When asked Tuesday if the wireless industry is competitive enough, Julius Genachowski pointed to an FCC report last May on the issue. And what’s interesting is that nowhere in the 281-page report did the FCC say the wireless industry is effectively competitive. That omission was significant, analysts say, because for all the reports before that the agency had concluded that there was enough competition.

 “We released a competition report that looked at a whole series of metrics and trends,” Genachowski said by phone from the National Association of Broadcasters convention in Las Vegas. “We looked at real areas of vibrancy and areas where there were questions and concerns.”

 Specifically, the FCC report found: “There appears to be increasing concentration in the mobile wireless market. One widely-used measure of industry concentration indicates that concentration has increased 32 percent since 2003 and 6.5 percent in 2008.”

 AT&T will argue that there are at least four carriers and sometimes five to choose from in most major markets.
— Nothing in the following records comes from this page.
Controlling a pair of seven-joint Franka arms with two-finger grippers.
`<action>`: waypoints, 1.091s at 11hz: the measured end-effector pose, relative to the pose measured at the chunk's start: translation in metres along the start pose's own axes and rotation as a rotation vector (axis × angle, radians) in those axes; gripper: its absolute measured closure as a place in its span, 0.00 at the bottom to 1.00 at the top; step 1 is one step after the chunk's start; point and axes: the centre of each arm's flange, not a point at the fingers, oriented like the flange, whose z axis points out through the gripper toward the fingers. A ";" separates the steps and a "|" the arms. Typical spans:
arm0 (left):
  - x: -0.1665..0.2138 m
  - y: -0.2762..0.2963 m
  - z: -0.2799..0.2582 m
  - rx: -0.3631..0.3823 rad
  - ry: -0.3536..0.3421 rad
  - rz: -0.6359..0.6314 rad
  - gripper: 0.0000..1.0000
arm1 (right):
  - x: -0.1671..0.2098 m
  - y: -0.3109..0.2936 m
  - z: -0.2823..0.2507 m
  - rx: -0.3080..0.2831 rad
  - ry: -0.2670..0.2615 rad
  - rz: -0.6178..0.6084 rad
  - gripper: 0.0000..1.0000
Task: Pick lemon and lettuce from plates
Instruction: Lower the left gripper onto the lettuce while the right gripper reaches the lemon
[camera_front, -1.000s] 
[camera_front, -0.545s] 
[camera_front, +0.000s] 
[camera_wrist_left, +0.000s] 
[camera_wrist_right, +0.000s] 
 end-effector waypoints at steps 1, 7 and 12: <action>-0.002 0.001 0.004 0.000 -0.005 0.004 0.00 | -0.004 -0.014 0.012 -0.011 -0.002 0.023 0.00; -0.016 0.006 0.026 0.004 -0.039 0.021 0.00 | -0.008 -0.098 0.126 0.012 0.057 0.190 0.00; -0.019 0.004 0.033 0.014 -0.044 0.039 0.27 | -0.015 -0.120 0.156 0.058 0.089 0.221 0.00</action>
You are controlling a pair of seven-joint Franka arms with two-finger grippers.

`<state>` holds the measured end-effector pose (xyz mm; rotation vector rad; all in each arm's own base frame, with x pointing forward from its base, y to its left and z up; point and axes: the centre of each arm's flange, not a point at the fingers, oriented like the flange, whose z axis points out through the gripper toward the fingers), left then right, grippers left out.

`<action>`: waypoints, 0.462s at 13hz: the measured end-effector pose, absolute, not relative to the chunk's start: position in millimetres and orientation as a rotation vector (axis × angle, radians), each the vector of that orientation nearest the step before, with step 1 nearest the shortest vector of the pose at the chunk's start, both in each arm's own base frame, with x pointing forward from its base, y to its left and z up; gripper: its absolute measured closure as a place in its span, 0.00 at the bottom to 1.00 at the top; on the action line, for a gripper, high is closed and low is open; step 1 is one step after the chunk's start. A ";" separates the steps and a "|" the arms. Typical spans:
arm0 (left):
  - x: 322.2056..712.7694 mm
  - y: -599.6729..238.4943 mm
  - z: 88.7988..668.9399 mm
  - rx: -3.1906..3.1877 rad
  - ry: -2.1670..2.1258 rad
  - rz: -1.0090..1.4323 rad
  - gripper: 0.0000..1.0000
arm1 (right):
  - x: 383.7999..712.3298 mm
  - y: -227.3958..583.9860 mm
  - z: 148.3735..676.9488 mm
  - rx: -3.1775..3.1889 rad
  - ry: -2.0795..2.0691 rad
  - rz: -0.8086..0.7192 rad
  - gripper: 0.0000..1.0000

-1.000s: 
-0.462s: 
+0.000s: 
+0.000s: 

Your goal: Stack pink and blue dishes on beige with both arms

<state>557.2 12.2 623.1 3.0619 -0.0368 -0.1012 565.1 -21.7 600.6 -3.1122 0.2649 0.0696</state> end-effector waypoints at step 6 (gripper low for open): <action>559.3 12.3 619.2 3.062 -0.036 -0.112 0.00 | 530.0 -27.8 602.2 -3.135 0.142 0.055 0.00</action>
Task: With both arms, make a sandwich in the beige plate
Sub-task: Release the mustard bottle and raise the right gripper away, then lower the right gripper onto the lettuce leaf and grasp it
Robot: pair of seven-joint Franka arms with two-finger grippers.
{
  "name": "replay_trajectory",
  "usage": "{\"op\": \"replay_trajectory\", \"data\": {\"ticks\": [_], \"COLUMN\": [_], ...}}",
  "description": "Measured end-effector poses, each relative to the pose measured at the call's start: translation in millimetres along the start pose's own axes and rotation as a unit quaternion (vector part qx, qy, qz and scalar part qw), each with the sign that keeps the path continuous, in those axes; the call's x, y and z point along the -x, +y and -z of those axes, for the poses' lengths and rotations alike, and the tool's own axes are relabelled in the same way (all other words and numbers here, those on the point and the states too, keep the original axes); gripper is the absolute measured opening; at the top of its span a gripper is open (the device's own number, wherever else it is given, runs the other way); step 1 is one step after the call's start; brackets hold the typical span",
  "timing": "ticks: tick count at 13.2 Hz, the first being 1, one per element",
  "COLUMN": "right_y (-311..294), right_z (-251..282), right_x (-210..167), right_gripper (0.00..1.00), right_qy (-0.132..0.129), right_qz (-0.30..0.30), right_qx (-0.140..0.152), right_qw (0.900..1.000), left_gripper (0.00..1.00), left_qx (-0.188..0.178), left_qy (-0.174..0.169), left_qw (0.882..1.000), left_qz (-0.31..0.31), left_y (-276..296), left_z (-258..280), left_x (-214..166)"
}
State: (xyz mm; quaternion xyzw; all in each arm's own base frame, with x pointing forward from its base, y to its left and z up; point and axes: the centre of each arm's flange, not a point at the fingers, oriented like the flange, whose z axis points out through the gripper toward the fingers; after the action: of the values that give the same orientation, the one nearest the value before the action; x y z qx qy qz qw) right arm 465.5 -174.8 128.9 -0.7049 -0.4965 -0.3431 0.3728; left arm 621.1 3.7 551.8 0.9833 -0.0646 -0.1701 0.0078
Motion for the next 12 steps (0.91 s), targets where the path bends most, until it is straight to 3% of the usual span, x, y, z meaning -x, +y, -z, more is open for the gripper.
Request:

But consumer groups say the two biggest firms are just getting bigger, and the smaller competitors are losing subscribers or having trouble keeping up. It doesn’t help, they say, that the top carriers have exclusive deals with Apple for the iPhone and iPad and other hot devices.

 Here are some key numbers that regulators will consider.

AT&T and T-Mobile will have 130 million customers, or 46 percent of all U.S. mobile subscribers.

AT&T and Verizon Wireless will control 80 percent of the market.

Sprint Nextel will have 50 million customers, or 17 percent of the market.

 “I have to be careful here. I won’t talk about transaction or review,” Genachowski said. “We will look at work the commission has done and metrics” in the report.

 He said the FCC is working on policies such as a “bill shock” proposal that would protect consumers of wireless services from being hit by surprise overcharges and sudden increases in their bills. But he said he doesn’t yet know when that measure – opposed by wireless carriers – will come up for vote.

At the NAB conference, Genachowski said his talks with broadcasters were productive and that he is optimistic he will get cooperation for incentive auctions for using television airwaves for mobile broadband. Broadcasters have criticized the plan, and some experts estimate it could take as long as seven to 10 years to get auctions up and running. Congress would have to approve the plan, broadcasters would have to give up airwaves, and the FCC would have to repackage the spectrum and make rules for distribution.

But Genachowski estimates that if legislation for auctions is approved this year, carriers will be able to bid for airwaves within three years.